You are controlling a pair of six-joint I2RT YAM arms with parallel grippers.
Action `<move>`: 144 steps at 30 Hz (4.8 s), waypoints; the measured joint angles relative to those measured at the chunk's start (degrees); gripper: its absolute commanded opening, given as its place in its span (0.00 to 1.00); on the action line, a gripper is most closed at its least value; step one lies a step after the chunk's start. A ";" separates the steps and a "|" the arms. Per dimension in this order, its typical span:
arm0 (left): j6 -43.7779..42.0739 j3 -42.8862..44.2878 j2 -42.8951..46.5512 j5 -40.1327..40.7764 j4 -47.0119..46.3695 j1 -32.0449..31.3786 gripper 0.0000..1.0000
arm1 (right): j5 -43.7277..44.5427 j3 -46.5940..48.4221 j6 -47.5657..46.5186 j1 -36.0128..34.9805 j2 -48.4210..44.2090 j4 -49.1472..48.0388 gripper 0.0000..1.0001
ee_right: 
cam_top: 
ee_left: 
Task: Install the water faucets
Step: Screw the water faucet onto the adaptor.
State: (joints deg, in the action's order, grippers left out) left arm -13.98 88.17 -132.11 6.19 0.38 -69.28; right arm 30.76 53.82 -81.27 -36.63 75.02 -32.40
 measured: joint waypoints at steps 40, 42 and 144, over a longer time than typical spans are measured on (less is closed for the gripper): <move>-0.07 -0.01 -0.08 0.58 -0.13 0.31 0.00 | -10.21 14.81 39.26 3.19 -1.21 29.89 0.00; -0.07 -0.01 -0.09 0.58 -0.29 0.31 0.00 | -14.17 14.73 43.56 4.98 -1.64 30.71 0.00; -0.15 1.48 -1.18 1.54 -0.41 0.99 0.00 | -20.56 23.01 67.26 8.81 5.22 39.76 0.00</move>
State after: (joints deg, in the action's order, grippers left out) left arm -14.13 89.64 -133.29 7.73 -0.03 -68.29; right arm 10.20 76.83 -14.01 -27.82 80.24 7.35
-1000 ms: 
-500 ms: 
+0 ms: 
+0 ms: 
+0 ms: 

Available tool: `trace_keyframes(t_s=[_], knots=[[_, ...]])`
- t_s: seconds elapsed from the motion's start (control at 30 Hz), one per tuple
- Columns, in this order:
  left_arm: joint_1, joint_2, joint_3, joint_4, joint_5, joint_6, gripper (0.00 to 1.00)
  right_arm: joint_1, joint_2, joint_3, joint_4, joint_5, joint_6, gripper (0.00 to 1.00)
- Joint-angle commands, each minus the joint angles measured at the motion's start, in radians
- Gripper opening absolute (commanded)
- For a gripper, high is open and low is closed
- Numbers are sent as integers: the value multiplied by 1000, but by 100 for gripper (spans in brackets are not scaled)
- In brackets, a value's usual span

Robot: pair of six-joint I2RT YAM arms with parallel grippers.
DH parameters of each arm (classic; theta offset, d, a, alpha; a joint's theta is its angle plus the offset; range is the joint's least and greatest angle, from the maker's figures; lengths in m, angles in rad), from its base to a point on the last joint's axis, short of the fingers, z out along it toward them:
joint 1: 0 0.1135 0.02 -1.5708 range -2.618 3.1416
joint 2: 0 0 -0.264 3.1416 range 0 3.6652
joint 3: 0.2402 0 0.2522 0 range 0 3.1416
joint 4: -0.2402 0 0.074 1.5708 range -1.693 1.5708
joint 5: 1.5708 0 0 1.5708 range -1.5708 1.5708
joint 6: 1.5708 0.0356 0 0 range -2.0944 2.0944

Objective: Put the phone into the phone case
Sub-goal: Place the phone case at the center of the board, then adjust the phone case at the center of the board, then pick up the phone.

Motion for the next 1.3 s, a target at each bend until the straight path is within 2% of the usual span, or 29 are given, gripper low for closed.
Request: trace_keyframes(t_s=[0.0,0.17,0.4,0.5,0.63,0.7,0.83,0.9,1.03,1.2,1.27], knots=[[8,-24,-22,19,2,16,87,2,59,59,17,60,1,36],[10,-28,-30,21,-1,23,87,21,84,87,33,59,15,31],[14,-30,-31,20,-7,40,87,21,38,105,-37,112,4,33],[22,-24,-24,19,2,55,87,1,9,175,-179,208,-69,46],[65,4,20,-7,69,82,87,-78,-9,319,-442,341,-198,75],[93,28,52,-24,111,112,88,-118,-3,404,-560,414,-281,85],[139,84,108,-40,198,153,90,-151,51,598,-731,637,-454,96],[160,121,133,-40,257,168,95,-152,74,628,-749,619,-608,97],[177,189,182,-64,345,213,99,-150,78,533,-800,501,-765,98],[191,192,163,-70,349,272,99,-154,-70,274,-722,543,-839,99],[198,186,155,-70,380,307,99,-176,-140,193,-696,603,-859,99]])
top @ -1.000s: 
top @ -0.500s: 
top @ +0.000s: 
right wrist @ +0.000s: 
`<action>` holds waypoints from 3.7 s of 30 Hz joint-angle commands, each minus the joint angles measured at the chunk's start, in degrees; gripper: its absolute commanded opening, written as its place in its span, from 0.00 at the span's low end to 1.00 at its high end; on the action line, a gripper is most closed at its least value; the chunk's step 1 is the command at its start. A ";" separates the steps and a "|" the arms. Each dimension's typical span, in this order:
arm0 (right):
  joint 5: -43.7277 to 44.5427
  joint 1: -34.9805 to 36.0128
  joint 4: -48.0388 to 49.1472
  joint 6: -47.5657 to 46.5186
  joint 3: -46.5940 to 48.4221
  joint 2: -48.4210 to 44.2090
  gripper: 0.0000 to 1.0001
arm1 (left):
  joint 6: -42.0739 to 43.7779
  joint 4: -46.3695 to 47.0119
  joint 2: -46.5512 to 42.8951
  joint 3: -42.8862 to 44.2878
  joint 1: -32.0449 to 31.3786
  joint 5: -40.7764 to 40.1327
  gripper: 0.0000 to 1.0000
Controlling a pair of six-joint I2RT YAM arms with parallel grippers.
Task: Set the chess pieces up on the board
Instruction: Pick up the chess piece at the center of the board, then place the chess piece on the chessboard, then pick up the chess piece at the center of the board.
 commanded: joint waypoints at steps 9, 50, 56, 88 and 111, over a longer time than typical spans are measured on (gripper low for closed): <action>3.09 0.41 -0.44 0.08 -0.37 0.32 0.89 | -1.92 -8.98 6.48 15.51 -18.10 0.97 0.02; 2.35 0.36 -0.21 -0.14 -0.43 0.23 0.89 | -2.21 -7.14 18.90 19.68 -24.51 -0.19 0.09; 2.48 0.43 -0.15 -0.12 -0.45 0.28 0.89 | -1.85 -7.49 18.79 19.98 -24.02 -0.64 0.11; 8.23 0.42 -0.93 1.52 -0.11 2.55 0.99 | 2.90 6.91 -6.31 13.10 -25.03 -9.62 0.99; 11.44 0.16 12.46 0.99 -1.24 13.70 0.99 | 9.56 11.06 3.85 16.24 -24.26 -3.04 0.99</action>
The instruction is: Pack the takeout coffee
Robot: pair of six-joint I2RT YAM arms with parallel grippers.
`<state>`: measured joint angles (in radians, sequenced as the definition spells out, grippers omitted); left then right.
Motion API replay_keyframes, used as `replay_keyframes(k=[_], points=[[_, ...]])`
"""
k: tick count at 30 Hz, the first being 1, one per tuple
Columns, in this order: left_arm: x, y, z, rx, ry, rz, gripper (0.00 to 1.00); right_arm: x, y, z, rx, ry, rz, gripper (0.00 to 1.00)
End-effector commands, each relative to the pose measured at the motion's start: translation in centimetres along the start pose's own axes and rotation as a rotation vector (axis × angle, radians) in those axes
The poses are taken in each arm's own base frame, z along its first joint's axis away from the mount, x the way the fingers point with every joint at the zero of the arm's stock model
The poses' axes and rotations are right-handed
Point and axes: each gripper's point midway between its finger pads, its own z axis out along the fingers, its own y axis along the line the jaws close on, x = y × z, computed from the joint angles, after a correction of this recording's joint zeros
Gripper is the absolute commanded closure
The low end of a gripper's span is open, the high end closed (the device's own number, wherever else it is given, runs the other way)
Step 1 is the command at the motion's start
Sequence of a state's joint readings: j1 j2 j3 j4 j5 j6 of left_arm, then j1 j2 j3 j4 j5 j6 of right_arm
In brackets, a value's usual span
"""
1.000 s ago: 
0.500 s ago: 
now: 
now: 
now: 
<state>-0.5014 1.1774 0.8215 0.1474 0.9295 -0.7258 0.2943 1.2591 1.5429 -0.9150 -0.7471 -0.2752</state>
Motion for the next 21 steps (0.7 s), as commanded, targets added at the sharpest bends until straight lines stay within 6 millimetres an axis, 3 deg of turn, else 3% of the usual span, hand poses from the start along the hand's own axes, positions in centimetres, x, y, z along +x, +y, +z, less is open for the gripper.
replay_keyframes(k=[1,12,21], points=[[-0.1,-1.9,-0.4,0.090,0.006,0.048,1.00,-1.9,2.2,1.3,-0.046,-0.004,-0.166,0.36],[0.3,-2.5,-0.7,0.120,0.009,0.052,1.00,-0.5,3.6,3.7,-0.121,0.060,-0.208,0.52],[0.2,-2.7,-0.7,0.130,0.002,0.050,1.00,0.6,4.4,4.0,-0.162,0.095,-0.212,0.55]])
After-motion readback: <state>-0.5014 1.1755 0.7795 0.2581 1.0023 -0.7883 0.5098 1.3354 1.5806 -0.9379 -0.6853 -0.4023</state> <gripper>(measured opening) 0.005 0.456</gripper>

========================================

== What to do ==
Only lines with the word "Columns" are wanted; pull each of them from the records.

== Reply ==
- Columns, in this order:
Columns, in this order: left_arm: x, y, z, rx, ry, rz, gripper (0.00 to 1.00); right_arm: x, y, z, rx, ry, rz, gripper (0.00 to 1.00)

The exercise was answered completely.